Zuckerberg failed to follow the advice and obfuscated: “We’re going to go now and investigate every app that has access to a large amount of information from before we locked down our platform and if we detect any suspicious activity we’re going to do a full, forensic audit and make sure no one out there is improperly using data.” Then he said something similar all over again.

Like many leaders, he clearly struggles in such circumstances, though a few days later he did deliver a narrative of sorts about munificence and free services for poor people when he spoke to US news site Vox. When he gave a news conference more than two weeks after the breach, he was more poised — but when he appeared before Congress in April, it was back to the robotic stare.

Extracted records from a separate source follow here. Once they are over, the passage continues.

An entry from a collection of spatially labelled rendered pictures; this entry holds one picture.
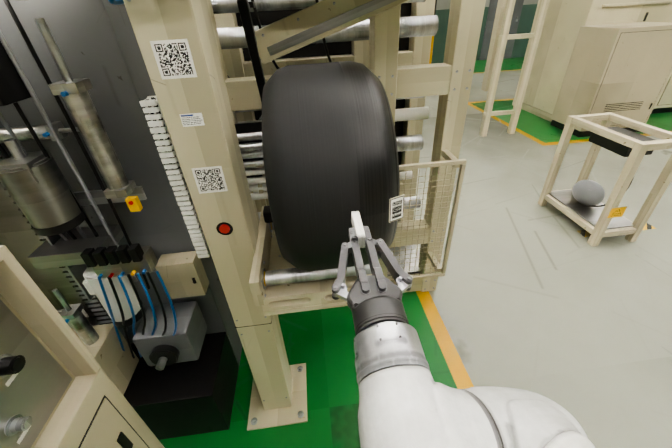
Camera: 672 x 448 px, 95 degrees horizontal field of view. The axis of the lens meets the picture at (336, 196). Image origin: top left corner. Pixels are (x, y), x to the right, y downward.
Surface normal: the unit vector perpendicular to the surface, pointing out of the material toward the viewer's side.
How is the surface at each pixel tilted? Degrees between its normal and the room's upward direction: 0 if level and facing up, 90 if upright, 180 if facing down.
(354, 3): 90
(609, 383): 0
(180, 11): 90
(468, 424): 29
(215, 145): 90
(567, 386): 0
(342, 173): 66
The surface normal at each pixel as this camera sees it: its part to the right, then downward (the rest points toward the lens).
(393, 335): -0.04, -0.77
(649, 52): 0.11, 0.51
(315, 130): 0.05, -0.20
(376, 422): -0.73, -0.48

Anyone who has been trained in public speaking may have sympathy. The chief executive as storyteller-in-chief is a cliché. It is also nearly impossible in disaster’s midst.

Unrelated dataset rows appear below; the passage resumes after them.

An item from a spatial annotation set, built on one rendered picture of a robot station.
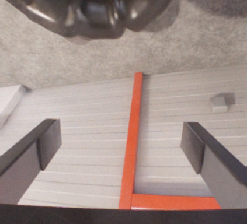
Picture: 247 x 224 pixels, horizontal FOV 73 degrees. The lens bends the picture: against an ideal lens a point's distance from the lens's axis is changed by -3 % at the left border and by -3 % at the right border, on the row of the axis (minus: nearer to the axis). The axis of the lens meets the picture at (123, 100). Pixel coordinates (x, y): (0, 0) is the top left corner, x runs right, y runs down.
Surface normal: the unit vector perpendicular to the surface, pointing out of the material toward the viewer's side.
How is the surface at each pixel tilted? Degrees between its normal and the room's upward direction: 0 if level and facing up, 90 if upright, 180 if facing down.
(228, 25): 0
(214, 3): 0
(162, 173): 90
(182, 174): 90
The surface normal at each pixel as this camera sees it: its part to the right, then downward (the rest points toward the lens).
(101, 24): 0.11, 0.53

In Zuckerberg’s defence, not many are good at this. According to FT research, the ability to explain is a rare skill. When we asked leading employers what they wanted from business school hires, they said “storytelling” was among the most difficult to recruit. “Too much tactical execution and not enough big-picture thinking,” said one.

Next time, where might Zuckerberg seek help in pulling off a convincing narrative under pressure?

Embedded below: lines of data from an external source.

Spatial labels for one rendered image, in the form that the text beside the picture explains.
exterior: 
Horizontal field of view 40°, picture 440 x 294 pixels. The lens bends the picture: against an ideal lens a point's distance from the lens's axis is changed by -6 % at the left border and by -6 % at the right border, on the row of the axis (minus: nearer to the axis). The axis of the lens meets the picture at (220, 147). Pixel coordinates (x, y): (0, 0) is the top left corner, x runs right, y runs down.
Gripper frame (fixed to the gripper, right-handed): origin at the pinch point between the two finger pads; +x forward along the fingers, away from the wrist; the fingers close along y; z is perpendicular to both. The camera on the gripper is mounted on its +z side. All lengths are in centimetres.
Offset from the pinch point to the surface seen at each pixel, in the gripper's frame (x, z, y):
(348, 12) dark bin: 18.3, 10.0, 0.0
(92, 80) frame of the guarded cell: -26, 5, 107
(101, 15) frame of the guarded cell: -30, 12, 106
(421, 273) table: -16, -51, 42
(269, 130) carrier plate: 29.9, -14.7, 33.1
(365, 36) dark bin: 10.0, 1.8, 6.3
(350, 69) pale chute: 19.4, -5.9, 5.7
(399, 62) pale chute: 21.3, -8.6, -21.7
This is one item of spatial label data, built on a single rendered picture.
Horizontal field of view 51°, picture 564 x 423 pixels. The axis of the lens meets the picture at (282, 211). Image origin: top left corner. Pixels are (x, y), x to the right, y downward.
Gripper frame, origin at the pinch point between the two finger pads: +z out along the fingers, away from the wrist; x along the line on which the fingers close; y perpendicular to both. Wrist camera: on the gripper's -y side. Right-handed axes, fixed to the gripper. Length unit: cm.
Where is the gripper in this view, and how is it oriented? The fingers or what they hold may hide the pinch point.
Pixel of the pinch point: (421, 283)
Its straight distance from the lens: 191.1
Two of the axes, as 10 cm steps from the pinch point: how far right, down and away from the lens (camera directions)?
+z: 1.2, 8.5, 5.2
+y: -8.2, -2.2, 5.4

There is no shortage of guidance. He could turn to my colleague Sam Leith’s excellent advice, in his collected Art of Persuasion columns for the FT. Last year, for example, Leith explained how corporate leaders might learn from Tony Blair, the former UK prime minister, in adopting a relentless tone of reasonableness and candour. As variously attributed to Groucho Marx and George Burns: “Sincerity — if you can fake that, you’ve got it made.”

Or Zuckerberg might consult Harrison Monarth, co-author of The Confident Speaker, who advises in an article for Harvard Business Review to “wrap your vision in a story that fires the imagination and stirs the soul”. That could explain the Vox interview.

But given the scale of the disaster facing Facebook, Zuckerberg might prefer to seek advice elsewhere. Which could lead him nicely to the second problem with well-worn business school advice to “acknowledge and explain”.

Patsy Rodenburg is head of voice at London’s Guildhall School of Music and Drama and a teacher at the Michael Howard Studios in New York. She trains actors — Judi Dench and Ian McKellen among them — and corporate leaders. She has some excellent suggestions: “The central point about leadership is to recognise that everything you do is seen. Be balanced and clear, don’t take up too much time, only speak when you have something to say. And don’t sulk.”

Prof Rodenburg not only offers a checklist but helps businesspeople work out what to say with what she calls “moral authority”. Here is where Zuckerberg might listen closely. In her classes for business leaders, Prof Rodenburg makes them consult Shakespeare (she is a board member of the Royal Shakespeare Company). Specifically, they must all turn to Sonnet 94.

Shakespeare reminds us how the best leaders have moral power. They are “the lords and owners of their faces”. In other words, they are in control — of themselves, their physicality and, above all, what happens in their domains.

Because the physical, stagy stuff of the classroom is all but useless without it.